• **Supplied data**

+---+

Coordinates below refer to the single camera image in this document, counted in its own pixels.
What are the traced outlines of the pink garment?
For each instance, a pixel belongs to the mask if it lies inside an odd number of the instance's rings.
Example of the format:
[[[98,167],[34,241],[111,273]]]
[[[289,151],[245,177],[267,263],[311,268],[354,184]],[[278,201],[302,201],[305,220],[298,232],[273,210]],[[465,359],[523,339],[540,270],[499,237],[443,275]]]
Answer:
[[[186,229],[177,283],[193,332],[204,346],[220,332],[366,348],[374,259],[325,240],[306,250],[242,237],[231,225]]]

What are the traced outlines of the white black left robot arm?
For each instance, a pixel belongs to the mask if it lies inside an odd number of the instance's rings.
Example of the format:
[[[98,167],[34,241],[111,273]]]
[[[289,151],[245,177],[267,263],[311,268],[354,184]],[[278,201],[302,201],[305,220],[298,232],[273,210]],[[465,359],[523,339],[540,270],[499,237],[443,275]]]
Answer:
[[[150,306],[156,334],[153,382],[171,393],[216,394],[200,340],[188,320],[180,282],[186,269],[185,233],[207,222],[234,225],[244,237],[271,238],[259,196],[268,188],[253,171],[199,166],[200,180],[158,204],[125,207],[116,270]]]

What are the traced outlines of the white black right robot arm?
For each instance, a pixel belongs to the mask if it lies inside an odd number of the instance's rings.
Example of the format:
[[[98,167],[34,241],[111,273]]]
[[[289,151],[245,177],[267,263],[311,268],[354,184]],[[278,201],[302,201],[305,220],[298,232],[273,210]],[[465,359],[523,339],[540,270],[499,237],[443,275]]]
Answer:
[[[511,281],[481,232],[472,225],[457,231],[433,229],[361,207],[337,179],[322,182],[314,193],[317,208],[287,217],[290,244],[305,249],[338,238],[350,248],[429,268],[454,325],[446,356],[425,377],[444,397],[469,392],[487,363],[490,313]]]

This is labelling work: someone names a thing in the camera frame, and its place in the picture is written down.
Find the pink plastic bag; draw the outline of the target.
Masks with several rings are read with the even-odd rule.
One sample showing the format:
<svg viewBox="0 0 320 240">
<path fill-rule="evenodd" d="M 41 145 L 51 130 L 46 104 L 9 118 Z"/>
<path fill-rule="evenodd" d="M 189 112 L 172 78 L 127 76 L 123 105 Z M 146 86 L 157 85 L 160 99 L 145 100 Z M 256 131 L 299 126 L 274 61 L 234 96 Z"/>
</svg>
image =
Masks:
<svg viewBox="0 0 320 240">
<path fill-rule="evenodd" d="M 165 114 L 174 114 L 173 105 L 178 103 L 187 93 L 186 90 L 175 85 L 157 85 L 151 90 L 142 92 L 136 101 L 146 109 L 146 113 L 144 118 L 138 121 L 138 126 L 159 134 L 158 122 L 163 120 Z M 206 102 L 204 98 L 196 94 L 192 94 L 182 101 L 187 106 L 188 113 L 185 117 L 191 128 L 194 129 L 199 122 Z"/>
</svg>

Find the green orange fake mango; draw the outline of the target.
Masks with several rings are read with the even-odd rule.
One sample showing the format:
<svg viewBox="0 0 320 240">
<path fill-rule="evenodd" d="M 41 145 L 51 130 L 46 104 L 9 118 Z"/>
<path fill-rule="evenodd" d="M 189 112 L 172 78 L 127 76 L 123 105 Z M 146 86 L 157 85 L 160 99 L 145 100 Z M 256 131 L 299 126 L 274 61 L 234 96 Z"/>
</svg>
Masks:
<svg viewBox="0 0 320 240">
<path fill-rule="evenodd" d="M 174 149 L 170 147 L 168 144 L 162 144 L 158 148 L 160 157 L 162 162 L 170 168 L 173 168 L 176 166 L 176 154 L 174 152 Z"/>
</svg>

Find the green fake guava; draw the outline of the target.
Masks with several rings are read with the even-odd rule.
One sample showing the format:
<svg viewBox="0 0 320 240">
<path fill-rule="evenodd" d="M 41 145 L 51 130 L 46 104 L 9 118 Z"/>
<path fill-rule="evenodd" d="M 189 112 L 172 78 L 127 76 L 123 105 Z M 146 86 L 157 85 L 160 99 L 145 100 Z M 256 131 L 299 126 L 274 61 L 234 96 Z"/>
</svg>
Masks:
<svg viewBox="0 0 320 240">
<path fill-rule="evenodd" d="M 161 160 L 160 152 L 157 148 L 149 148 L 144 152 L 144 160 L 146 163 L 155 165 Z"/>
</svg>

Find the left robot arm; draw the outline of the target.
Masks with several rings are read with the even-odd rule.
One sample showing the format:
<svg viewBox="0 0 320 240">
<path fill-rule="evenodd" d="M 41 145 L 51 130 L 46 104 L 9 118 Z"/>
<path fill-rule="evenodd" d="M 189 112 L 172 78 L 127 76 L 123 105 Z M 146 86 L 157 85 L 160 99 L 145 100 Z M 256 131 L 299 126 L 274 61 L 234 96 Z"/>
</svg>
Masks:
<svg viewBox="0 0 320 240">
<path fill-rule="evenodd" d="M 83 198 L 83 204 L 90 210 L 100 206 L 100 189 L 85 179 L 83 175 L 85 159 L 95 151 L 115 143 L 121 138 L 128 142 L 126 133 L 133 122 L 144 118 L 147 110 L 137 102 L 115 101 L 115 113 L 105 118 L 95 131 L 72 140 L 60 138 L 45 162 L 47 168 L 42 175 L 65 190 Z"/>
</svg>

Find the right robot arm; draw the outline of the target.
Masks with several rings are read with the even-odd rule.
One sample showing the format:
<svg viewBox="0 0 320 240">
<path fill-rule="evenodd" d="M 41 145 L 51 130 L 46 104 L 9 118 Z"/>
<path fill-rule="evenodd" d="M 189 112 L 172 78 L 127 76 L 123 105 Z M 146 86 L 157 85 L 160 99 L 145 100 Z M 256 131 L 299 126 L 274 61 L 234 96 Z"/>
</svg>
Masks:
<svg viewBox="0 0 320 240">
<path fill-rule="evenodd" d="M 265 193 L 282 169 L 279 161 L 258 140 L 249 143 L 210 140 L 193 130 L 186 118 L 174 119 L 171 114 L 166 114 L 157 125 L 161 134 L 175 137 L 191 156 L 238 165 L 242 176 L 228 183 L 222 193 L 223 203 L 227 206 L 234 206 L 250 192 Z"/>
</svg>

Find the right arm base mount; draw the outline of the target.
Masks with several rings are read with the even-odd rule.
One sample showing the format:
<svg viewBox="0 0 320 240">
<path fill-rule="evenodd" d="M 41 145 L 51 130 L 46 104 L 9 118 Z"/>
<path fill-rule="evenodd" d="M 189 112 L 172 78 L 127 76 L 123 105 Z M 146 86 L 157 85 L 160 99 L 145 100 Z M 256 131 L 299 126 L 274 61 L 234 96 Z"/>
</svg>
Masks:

+---+

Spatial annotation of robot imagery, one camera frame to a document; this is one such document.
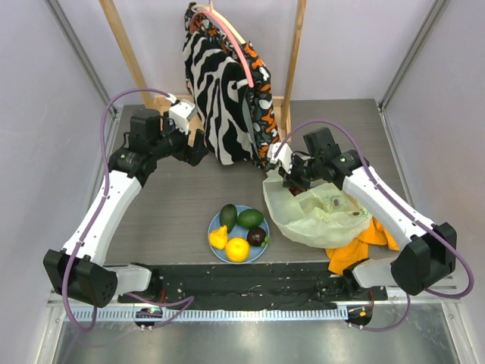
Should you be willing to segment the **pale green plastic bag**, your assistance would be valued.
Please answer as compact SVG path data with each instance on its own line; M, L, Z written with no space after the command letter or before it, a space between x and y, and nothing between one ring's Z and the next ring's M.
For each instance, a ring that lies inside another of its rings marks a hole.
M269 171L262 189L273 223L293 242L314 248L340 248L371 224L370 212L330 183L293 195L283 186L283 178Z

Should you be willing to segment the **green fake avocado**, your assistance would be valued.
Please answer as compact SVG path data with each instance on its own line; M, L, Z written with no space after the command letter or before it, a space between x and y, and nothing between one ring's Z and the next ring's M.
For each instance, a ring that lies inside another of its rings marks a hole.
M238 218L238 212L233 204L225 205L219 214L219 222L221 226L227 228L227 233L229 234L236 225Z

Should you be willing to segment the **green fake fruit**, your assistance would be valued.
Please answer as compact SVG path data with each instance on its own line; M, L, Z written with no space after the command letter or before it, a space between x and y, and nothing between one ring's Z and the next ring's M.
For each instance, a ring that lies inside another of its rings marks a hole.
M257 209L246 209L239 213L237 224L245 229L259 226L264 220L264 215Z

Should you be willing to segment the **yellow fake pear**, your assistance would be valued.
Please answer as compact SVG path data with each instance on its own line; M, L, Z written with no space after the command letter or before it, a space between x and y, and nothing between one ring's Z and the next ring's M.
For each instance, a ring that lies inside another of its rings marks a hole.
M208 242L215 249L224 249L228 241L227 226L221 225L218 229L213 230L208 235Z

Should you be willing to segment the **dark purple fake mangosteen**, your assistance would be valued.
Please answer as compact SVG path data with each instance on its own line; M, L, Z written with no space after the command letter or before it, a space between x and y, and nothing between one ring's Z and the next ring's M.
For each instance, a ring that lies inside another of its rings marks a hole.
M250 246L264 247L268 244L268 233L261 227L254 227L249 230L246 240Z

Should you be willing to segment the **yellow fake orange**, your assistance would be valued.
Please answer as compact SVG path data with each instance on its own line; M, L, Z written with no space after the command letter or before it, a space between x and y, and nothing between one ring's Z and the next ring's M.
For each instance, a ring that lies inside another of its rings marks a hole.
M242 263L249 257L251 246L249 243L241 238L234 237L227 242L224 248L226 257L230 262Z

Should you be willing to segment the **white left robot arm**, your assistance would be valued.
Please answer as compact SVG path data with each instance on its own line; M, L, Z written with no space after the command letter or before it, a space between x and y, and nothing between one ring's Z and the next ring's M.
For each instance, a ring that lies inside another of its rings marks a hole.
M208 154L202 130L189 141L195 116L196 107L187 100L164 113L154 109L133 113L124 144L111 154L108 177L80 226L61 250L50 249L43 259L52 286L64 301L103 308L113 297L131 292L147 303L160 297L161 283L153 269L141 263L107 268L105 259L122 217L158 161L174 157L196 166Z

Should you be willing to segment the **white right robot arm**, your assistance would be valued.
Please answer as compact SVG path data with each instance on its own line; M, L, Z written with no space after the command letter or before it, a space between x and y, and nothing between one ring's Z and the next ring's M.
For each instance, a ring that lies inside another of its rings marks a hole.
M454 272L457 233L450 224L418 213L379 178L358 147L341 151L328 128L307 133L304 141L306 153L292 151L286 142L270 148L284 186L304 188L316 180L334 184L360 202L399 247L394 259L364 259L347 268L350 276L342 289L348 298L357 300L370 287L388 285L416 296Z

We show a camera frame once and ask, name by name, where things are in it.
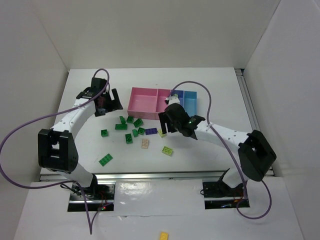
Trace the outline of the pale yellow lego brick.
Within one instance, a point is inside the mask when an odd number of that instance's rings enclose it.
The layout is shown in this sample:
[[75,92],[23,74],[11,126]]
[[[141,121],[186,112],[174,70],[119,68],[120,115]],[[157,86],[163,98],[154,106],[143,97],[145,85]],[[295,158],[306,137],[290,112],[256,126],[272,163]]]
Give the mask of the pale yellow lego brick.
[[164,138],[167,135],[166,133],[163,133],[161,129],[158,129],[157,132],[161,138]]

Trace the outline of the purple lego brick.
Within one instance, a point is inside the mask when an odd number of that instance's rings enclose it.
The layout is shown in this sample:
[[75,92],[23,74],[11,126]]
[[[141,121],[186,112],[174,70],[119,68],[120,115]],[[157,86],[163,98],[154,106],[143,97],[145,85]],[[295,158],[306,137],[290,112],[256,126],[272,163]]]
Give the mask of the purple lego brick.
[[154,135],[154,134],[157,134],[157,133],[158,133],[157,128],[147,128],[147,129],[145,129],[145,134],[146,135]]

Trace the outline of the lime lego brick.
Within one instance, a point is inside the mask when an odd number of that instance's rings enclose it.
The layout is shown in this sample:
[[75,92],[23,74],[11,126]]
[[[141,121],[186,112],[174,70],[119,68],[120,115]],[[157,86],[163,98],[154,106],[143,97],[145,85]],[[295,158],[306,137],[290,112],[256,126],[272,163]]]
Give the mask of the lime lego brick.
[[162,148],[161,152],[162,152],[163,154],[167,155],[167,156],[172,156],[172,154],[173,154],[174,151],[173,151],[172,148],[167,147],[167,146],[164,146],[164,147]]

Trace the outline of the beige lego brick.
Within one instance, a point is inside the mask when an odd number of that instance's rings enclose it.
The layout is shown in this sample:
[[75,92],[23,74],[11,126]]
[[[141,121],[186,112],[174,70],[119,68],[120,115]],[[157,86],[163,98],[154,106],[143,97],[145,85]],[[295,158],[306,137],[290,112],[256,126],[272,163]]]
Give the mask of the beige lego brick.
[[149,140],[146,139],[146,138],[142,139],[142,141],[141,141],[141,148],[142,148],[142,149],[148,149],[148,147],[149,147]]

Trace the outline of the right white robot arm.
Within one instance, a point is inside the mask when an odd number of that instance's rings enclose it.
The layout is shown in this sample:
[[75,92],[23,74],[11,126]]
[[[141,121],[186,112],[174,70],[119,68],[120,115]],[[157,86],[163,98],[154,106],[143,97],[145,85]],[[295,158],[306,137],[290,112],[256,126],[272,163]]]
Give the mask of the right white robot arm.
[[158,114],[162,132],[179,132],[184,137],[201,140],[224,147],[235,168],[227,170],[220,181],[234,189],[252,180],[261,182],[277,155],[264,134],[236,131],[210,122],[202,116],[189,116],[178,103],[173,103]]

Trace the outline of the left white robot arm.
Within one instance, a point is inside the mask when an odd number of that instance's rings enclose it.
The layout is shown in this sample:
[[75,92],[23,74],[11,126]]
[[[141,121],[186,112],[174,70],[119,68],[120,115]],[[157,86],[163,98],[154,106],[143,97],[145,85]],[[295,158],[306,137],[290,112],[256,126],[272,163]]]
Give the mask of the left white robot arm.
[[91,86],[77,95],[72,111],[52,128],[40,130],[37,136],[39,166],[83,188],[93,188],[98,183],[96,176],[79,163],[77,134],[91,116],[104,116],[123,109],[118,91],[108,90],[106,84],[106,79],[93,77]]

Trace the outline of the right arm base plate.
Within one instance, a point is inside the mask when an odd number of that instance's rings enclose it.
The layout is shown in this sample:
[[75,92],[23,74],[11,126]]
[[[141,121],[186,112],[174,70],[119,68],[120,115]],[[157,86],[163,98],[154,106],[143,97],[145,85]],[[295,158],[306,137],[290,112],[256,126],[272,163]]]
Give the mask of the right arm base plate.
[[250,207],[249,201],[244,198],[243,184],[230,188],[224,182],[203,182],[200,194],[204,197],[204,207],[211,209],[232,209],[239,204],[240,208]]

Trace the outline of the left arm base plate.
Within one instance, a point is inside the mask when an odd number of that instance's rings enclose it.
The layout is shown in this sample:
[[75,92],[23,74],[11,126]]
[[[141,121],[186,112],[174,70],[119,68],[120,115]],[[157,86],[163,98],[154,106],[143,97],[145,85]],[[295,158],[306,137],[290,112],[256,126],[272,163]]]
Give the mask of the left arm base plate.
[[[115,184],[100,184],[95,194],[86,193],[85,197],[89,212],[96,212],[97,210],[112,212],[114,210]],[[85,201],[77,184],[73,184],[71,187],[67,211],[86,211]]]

+---+

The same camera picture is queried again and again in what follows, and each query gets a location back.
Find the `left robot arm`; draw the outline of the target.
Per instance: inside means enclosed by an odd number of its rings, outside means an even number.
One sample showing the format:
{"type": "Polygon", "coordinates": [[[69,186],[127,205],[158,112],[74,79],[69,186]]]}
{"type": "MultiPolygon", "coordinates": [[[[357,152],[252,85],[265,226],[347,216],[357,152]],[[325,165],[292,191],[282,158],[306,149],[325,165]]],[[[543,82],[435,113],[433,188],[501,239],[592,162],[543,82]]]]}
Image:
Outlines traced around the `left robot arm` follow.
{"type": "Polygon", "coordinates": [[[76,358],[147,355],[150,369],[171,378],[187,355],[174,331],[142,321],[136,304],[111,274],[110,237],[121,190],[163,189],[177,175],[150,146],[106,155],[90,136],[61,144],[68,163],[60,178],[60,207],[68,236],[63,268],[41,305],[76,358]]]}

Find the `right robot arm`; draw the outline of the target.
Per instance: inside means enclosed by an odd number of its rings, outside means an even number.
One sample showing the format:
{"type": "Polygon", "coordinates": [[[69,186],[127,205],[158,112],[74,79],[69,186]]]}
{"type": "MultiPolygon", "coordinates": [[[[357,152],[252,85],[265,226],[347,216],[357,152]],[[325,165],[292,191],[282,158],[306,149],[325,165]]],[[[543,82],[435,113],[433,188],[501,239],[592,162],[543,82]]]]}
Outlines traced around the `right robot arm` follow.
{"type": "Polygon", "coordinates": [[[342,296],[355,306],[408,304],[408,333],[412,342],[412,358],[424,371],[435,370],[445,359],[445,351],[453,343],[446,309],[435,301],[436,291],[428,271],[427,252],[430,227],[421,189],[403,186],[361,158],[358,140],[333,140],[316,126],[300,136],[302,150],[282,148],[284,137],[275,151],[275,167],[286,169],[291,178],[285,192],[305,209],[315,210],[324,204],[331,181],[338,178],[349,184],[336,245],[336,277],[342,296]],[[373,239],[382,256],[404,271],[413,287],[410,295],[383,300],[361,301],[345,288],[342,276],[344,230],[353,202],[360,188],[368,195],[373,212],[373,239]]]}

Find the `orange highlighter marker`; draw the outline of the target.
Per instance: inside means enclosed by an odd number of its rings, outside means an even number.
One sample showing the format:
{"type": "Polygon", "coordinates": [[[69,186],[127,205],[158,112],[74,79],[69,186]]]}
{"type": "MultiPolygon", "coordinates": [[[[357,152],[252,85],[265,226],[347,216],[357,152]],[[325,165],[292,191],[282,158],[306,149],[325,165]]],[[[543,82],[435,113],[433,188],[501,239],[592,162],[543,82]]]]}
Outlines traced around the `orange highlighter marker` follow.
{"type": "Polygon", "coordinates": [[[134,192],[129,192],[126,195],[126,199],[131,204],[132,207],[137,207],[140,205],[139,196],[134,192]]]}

+---+

• **What the task requires**
When the word "camera" appears in a line of the listing, copy that line.

• **Answer for this exercise**
Coordinates below refer to the single camera image in this document, counted in its own pixels.
This is labelling work: someone names a thing in the camera frame, and its place in the picture is written down.
Spatial annotation of robot imagery, one camera frame to a document; this is one such document.
We show a camera frame once and ask, name by name, where things are in it.
The same camera picture is queried again and again in what follows, and each query gets a location back.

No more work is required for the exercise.